The escalating clash of sacred and secular in America is not only testing the authenticity of Christians, but exposing the logical fallacies of trying to construct a world without God.  As the voices of atheists and agnostics slowly begin to prevail, it is becoming increasingly difficult to ignore the irreconcilable inconsistencies of secular humanism.  A victory in media’s campaign against Christianity will reveal for all eyes to see the entropy that ensues when we follow “one nation without God” to its logical conclusions.  Failure risks revival, a return to Jesus, when that grand experiment culminates in chaos – alienating and cannibalizing its own as the rights of one interest group tramples those of others it had originally intended to advance.

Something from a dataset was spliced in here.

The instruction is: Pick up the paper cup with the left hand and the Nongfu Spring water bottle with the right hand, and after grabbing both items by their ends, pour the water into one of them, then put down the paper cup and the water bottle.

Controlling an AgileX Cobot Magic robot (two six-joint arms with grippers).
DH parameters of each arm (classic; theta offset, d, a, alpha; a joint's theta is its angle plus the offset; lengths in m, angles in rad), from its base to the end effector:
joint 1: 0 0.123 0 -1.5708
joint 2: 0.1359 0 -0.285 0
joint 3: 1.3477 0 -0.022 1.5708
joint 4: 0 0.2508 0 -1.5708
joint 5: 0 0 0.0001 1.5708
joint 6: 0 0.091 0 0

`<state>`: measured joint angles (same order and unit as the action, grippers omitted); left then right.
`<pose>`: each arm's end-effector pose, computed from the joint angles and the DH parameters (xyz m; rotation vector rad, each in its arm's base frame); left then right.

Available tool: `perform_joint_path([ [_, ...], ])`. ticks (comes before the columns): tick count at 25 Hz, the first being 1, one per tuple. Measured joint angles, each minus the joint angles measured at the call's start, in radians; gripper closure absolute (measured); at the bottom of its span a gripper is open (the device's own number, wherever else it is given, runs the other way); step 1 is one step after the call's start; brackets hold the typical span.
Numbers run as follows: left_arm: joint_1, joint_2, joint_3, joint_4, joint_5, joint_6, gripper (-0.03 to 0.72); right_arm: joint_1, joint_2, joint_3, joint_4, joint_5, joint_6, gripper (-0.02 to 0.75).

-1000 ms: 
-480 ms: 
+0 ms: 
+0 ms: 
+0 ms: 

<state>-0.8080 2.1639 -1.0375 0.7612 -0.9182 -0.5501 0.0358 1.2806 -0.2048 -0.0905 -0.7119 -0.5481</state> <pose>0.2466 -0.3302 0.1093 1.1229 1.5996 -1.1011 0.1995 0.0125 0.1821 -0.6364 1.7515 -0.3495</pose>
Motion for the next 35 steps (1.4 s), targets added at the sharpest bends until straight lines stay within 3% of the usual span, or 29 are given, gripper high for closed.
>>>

The Futility of Life Without the Lord

Expunging any vestige of Christian influence hinges largely on convincing America’s youth that secularism’s guiding principles are superior to those espoused throughout most of our nation’s history.  Indoctrinating youth also requires concealing as long as possible the inherent contradictions and inevitable pitfalls of a godless society:

Hypocrisy of…Trusting Science

Science reportedly obviates the need for belief in God, yet reliance on science ceases when it conflicts with other secular objectives, like authorization for immorality.

  • Despite physician assessments at birth and the presence of reproductive organs, a person’s gender today is officially whatever “they” declare it to be
  • Despite heartbeats and brainwaves, infants in the womb are not considered human beings so that inconvenient lives can be taken

Hypocrisy of…Professing Tolerance

Freedom from the shackles of religion and its public expression is the ultimate goal, yet non-Christians relentlessly evangelize Selfism, a man-deifying “religion” with a strict moral code.

  • Believers no longer have the freedom to profess biblical viewpoints in conflict with prevailing standards for sex, marriage or social justice without repercussion
  • In this zero-sum game, where one gains freedoms as the other loses them, Christians aren’t at liberty to tell anyone what they should (or shouldn’t) say or do, but may be told what they can (or cannot) say or do

Hypocrisy of…Redefining Decency

Reasonable standards of behavior gradually decline, seemingly innocuous at first but evolving into decadence, as society grapples with how to make sense of a world God created without acknowledging His existence.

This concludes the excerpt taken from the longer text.